--- START ---

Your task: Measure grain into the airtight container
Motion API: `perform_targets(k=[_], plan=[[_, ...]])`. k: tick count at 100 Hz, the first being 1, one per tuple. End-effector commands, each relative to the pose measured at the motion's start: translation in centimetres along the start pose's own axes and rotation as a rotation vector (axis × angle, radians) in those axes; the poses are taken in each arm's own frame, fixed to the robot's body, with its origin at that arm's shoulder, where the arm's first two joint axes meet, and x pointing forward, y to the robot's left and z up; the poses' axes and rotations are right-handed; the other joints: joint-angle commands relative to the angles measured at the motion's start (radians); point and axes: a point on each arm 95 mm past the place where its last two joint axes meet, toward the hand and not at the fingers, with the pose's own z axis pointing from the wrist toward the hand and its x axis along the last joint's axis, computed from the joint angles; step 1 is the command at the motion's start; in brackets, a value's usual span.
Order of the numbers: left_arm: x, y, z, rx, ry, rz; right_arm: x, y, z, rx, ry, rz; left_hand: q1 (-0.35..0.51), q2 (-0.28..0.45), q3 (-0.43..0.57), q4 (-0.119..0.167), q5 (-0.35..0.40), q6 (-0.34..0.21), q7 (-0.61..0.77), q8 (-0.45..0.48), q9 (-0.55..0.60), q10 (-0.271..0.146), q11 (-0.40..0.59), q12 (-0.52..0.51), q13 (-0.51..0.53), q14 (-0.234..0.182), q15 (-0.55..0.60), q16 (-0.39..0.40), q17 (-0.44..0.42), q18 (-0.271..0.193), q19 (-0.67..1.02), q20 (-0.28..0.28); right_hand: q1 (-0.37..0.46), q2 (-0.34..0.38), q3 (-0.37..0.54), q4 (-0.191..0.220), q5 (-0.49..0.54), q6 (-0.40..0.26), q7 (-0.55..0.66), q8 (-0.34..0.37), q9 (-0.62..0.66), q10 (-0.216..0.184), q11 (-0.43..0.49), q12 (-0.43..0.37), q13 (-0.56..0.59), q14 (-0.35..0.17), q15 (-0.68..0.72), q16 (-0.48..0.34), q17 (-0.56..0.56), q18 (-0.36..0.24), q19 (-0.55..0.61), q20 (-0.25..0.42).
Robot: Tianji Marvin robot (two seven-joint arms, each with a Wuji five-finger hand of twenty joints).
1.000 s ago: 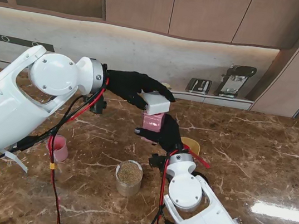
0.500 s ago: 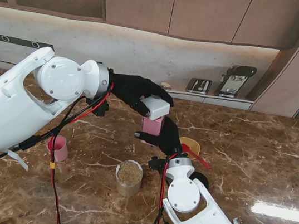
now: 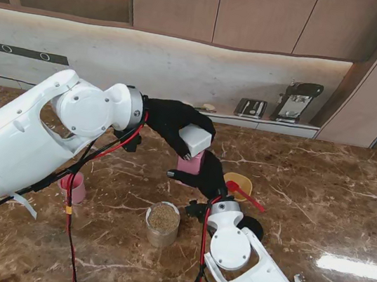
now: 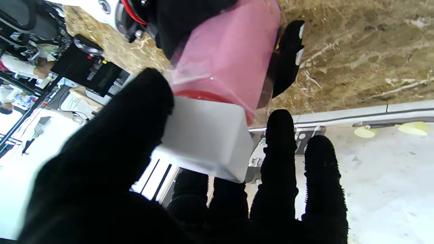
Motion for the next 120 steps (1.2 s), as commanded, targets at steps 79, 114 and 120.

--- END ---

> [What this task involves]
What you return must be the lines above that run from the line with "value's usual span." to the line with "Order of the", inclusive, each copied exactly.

> [Solution]
Motion API: `perform_targets(k=[_], plan=[[_, ...]])`. k: tick count at 100 Hz, the first being 1, one per tuple. End-effector commands, each relative to the pose measured at the motion's start: translation in centimetres along the start pose's own axes and rotation as a rotation vector (axis × angle, radians) in those axes; the poses are taken in each arm's own frame, fixed to the robot's body, with its origin at that arm's shoulder, where the arm's first two joint axes meet, and x pointing forward, y to the robot's left and z up; the poses' axes and rotations are right-handed; the other joints: joint-angle commands relative to the angles measured at the motion's start (radians); point and axes: a point on each arm 95 mm past the place where its last two joint axes meet, toward the hand and not at the fingers, with the pose's own z axis pointing from the wrist toward the hand and its x axis along the last joint's axis, computed from the joint angles; step 1 is the command at the motion's start; in brackets, a value's usual span.
Order of the numbers: left_arm: x, y, z, rx, ry, rz; right_arm: x, y, z, rx, ry, rz; left_hand: q1 (-0.35..0.51), q2 (-0.28..0.45), q3 (-0.43..0.57), q4 (-0.119..0.167), q5 (-0.35..0.40), q6 (-0.34..0.21), q7 (-0.61..0.77), q8 (-0.45..0.48), q9 (-0.55..0.60), q10 (-0.271..0.146), q11 (-0.40..0.59), q12 (-0.52..0.51), q13 (-0.51..0.53), q14 (-0.234..0.182), q15 (-0.55..0.60), q16 (-0.39..0.40), q17 (-0.44..0.42), q18 (-0.271..0.193), q19 (-0.67..1.02), q20 (-0.28..0.28); right_hand: q1 (-0.37..0.46), q2 (-0.34..0.38), q3 (-0.37..0.54), q4 (-0.191..0.220), q5 (-0.49..0.54), q6 (-0.40..0.26), q7 (-0.55..0.66), q8 (-0.34..0.37), q9 (-0.62..0.66), q10 (-0.216..0.184), q11 (-0.43..0.49), q12 (-0.43..0.37), q13 (-0.56..0.59), q14 (-0.35..0.17), q15 (-0.68..0.72), q16 (-0.48..0.34), q17 (-0.56..0.56), q18 (-0.36..0.24), q19 (-0.55..0.61), q20 (-0.25..0.42).

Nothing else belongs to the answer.